Oxfam’s Nick Mitrovic explains how the international aid organisation has seen real benefits from its cloud migration – letting them serve vulnerable people more effectively
“Unlike many other organisations, Oxfam can’t predict when the next disaster will happen and when we need to ramp up or deploy new systems” says Nick Mitrovic, CTO of the charity. Technology staff at charities, government bodies, international organisations and some private sector firms know this scenario all too well. When disaster strikes, a co-ordinated response is needed fast. “At any given time, on average, our teams are responding to more than 20 emergencies worldwide.”

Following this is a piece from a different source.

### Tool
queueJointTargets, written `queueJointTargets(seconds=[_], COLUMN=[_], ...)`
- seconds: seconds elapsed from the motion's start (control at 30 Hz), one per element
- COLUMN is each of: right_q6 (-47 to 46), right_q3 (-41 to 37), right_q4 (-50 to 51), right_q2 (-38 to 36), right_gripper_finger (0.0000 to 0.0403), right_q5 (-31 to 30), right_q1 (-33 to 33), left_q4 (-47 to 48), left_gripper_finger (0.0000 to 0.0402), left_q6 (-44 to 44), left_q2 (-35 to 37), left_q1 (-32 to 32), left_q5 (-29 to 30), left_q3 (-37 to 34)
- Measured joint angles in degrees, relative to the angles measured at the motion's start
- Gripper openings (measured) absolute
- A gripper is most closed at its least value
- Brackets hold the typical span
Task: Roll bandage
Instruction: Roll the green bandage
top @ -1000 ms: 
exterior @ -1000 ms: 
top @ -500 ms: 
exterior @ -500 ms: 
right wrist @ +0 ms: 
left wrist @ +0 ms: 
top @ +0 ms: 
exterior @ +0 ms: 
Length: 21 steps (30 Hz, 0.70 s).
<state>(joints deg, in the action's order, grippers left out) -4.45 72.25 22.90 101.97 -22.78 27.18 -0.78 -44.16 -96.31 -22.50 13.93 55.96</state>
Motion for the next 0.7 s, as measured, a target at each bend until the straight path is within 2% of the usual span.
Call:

This demand for rapid response to unpredictable situations was a large part of the reason that Oxfam decided to initiate a migration of the charity’s infrastructure to the cloud. In the past, the organisation’s IT teams found themselves continually fighting fires, while also dealing with the pressure to save money. The cloud just made sense: “Oxfam is very cost conscious as every pound we save goes to someone in need. With public cloud we pay only for what we use, when we use it.”

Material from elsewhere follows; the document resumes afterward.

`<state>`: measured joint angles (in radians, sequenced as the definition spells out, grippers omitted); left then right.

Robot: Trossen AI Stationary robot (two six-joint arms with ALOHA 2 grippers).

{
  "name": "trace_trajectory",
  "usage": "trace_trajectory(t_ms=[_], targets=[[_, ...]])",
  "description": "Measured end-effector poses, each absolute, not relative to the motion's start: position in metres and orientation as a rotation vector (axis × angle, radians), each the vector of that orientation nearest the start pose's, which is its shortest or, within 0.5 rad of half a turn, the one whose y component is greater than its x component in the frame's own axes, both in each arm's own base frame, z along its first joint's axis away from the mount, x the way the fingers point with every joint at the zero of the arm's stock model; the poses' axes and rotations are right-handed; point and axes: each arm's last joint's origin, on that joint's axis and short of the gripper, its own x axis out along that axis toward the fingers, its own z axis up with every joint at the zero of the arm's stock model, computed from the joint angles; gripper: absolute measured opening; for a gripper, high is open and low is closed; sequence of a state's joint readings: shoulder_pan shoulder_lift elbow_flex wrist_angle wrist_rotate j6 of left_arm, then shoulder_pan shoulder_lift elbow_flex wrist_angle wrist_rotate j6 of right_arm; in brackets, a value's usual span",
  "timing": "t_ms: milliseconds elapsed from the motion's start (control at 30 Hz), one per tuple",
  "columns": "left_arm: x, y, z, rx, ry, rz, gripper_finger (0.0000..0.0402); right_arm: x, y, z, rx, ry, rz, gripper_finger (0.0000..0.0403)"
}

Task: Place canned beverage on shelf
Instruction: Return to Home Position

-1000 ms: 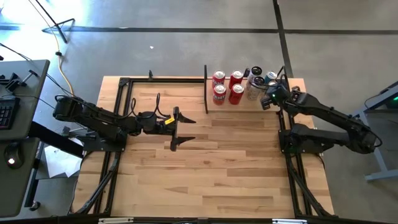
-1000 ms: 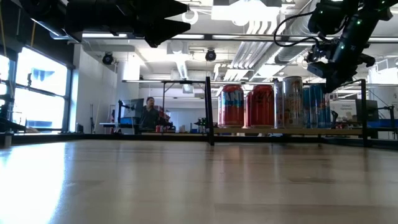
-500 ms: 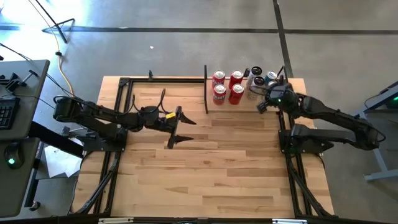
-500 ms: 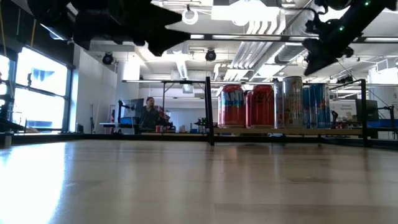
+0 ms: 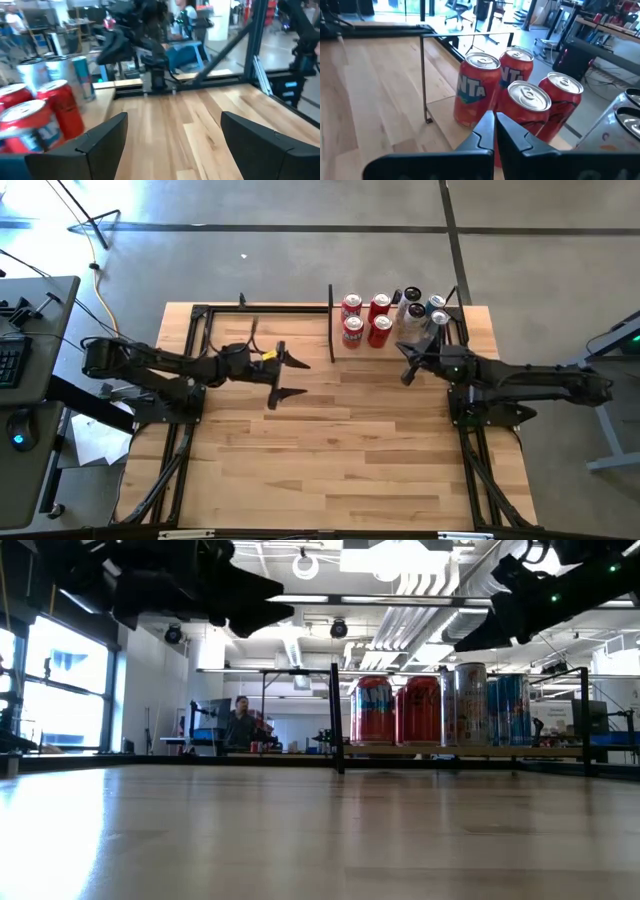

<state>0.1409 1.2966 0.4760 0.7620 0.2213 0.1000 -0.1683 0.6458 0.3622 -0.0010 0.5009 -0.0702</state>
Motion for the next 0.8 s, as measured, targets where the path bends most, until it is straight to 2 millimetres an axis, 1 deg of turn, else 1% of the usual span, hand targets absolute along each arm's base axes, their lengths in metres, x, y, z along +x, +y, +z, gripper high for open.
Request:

Oxfam completed their ten-month migration to Microsoft’s Azure in Dec 2017 and the results have been impressive. “In the first year we had 32 percent increase in regular giving, a 22 percent increase in online sales, our customer journeys in key applications were more than 50 percent faster and at the same time we managed to reduce our Azure costs by 20 percent.” Besides these headline figures, Mitrovic points to the deeper benefits of going ‘cloud first’: “it enabled Oxfam to be a more agile organisation and to develop new capabilities.”

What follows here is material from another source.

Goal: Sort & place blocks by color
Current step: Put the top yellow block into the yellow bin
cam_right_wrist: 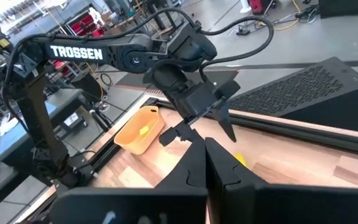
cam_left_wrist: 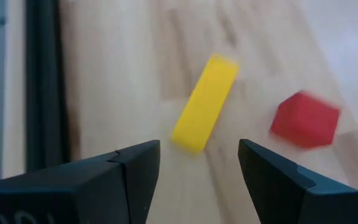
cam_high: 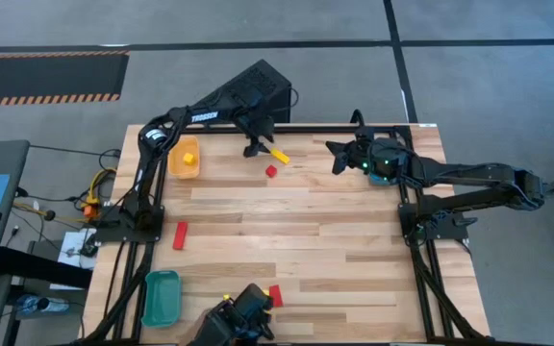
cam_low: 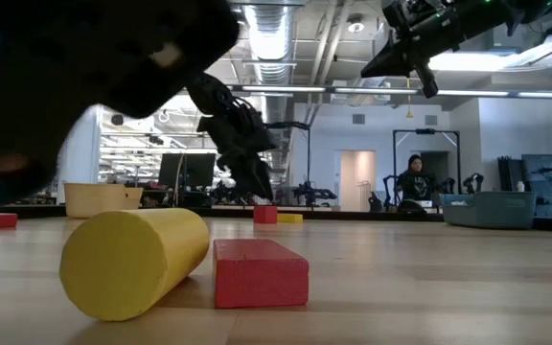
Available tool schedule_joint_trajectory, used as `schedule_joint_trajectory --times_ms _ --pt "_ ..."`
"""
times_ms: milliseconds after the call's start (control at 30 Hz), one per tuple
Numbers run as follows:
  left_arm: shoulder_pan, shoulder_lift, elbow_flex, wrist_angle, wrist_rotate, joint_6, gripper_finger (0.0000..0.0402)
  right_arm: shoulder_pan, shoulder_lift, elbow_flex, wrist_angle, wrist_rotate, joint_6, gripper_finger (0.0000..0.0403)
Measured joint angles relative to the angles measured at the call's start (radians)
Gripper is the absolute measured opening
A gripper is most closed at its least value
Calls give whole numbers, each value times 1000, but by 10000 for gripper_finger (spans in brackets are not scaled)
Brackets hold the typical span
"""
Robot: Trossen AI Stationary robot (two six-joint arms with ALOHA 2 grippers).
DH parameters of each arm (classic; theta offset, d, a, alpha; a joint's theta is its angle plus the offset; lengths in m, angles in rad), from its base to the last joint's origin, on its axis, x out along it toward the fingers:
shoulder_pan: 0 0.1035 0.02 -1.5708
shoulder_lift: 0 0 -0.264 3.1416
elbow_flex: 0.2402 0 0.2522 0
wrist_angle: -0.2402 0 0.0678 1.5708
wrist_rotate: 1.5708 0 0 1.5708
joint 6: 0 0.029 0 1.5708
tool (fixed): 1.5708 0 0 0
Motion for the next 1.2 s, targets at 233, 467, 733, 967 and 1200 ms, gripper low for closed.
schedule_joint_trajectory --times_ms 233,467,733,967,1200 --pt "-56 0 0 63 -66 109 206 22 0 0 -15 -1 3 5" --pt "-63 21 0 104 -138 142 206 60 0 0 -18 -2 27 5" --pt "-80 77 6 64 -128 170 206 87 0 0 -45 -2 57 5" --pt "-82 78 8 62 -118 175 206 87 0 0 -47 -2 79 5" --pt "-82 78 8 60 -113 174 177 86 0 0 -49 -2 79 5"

Mitrovic will describe Oxfam’s successful migration in detail at London’s Cloud Expo Europe conference this March. What can similar organisations learn from the charity’s experience?
Cloud concerns
Organisations like Oxfam face a series of specific challenges when it comes to technology. The charity has a global mission, with country offices across the world as well as staff at disaster locations who all need to connect with a secure central IT environment. At the same time, they must run all the standard support technologies that any large organisation requires, such as HR, finance and logistics. Lastly, they generate income through donations and payment systems and a nationwide network of bricks and mortar charity shops.